WHAT THE EXERCISE ASKS:
Would you copy each line of the data below that has "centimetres"?

** ENTRIES SHOWN follows **

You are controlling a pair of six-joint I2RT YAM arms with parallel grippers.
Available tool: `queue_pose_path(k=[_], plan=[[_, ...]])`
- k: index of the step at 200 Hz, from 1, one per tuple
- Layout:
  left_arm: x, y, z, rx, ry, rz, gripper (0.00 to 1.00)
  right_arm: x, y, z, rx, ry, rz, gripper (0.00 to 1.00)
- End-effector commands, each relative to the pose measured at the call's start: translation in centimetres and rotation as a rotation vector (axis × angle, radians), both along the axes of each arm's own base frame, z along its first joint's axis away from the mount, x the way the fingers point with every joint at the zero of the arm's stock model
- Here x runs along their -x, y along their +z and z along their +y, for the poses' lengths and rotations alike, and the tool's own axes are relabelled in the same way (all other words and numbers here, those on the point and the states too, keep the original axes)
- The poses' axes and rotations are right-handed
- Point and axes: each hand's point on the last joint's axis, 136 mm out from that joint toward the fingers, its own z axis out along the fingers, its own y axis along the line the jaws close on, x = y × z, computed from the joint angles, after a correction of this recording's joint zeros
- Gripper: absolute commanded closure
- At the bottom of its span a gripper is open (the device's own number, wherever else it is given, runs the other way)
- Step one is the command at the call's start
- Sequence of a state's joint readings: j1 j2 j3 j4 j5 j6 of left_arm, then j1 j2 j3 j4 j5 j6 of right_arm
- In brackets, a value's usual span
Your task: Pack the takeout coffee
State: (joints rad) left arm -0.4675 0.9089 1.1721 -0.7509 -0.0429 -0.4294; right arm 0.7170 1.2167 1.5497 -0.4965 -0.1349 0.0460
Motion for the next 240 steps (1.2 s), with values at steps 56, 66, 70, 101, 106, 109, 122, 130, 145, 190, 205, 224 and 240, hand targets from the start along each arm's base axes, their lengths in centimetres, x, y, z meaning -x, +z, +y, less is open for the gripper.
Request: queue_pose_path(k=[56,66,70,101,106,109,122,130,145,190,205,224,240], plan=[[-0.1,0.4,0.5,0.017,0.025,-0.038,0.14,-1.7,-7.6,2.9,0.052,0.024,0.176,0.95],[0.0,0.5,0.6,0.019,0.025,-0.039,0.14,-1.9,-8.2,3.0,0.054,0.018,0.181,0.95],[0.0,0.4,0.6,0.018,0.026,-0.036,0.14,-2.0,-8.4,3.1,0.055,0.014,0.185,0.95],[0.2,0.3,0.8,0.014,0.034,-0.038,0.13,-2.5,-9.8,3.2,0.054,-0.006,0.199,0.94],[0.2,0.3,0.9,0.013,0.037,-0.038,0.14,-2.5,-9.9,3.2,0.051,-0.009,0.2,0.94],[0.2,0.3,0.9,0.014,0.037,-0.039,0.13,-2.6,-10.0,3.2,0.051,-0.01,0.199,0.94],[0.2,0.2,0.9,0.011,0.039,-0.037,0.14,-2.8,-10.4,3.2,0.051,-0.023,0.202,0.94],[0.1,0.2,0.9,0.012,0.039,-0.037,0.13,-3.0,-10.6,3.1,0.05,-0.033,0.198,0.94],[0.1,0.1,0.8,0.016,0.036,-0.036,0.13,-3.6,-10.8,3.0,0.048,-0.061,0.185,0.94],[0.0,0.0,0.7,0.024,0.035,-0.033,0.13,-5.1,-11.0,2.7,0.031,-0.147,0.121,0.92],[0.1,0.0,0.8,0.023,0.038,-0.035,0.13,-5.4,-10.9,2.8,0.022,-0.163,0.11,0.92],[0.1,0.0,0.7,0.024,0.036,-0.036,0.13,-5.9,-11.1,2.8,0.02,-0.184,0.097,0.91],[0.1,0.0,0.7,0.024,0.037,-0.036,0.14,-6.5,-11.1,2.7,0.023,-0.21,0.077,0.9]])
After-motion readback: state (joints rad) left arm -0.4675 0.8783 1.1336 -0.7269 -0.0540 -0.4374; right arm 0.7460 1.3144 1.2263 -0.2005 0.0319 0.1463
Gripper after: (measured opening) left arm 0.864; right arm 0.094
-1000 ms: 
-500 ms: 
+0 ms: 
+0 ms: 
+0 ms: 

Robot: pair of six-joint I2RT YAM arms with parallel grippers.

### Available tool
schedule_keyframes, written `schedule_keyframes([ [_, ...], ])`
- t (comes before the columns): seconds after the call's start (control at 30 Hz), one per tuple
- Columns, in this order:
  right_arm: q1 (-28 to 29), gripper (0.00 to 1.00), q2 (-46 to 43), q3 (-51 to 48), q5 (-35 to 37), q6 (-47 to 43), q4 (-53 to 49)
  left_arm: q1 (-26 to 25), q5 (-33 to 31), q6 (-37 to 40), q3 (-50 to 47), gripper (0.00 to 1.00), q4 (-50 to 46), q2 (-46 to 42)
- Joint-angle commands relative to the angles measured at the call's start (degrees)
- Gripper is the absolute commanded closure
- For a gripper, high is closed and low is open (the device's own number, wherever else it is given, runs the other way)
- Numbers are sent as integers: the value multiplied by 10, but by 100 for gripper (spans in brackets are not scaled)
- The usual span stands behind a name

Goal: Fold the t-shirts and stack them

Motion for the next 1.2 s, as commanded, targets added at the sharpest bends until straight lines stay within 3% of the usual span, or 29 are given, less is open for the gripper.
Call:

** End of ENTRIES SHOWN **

RESPONSE:
- End-effector commands, each relative to the pose measured at the call's start: translation in centimetres and rotation as a rotation vector (axis × angle, radians), both along the axes of each arm's own base frame, z along its first joint's axis away from the mount, x the way the fingers point with every joint at the zero of the arm's stock model
Motion for the next 240 steps (1.2 s), with values at steps 56, 66, 70, 101, 106, 109, 122, 130, 145, 190, 205, 224 and 240, hand targets from the start along each arm's base axes, their lengths in centimetres, x, y, z meaning -x, +z, +y, less is open for the gripper.

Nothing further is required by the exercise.